Exercise requirements: Below is a listing. Set down exactly the lines from the one containing "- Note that" through the one containing "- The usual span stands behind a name", both ends included, and leave out the rest.

Information:
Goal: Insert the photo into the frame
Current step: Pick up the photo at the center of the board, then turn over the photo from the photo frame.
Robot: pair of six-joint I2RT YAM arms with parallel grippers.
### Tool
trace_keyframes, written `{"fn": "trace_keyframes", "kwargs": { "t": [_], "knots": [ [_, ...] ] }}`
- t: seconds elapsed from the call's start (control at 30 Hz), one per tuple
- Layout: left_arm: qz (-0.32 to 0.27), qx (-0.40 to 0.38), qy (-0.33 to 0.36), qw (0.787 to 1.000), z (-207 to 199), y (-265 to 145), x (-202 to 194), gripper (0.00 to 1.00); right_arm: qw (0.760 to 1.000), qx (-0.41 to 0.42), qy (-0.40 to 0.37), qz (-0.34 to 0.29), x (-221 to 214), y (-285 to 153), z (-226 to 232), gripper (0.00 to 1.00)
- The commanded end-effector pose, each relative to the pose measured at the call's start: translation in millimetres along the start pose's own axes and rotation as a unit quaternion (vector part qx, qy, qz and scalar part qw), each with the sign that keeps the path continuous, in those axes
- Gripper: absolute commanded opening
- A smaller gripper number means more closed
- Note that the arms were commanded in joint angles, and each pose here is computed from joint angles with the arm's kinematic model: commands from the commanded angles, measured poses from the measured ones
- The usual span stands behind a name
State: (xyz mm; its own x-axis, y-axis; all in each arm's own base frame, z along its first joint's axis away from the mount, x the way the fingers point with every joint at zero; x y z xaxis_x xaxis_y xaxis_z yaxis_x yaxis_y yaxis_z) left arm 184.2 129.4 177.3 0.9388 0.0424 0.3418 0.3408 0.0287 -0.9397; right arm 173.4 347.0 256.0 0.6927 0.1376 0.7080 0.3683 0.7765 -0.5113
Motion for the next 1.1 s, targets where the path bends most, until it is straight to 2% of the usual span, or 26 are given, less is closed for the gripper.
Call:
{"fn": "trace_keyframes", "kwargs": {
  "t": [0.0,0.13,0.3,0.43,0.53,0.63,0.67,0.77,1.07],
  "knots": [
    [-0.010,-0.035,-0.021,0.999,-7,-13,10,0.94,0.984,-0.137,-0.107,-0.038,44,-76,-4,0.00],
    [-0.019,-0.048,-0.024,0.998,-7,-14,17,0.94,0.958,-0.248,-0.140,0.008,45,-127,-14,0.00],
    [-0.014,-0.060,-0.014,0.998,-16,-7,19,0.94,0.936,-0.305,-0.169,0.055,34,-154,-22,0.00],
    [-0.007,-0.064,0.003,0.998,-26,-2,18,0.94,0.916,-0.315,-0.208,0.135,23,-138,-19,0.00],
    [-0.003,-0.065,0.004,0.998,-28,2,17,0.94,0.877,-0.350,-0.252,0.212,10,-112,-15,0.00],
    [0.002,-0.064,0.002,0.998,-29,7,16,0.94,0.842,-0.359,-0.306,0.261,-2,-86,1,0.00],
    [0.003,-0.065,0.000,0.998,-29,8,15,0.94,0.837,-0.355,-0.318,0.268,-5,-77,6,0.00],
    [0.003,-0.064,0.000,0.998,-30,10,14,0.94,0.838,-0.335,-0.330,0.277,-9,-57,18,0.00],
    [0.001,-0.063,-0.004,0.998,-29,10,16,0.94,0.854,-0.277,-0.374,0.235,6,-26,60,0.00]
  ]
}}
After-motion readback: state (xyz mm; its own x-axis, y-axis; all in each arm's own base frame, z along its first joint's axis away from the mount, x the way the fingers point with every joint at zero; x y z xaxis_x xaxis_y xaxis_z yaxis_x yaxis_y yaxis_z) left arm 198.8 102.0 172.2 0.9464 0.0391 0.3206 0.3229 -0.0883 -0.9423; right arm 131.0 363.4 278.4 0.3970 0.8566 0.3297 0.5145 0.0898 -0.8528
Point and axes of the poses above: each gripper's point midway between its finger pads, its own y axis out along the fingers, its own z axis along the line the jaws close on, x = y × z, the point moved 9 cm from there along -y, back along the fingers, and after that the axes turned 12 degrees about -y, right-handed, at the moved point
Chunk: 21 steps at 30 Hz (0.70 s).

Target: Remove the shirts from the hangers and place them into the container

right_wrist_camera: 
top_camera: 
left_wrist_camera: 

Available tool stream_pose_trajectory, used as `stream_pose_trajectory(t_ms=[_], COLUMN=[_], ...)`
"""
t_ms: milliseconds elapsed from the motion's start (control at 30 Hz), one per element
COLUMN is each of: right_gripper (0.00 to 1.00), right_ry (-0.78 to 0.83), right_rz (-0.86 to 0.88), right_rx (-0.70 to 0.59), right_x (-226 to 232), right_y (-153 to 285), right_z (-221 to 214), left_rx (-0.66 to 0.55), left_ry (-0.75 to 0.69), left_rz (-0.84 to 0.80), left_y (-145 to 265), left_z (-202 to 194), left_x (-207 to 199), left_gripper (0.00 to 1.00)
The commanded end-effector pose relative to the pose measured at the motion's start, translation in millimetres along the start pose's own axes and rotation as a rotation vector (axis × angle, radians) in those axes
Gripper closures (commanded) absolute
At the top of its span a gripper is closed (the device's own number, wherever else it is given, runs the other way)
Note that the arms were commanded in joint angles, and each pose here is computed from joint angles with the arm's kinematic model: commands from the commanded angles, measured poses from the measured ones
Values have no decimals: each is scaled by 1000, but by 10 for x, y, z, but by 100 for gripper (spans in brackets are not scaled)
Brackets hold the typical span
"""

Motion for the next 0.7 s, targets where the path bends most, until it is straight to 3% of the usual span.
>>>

Response to this exercise:
- Note that the arms were commanded in joint angles, and each pose here is computed from joint angles with the arm's kinematic model: commands from the commanded angles, measured poses from the measured ones
- The usual span stands behind a name

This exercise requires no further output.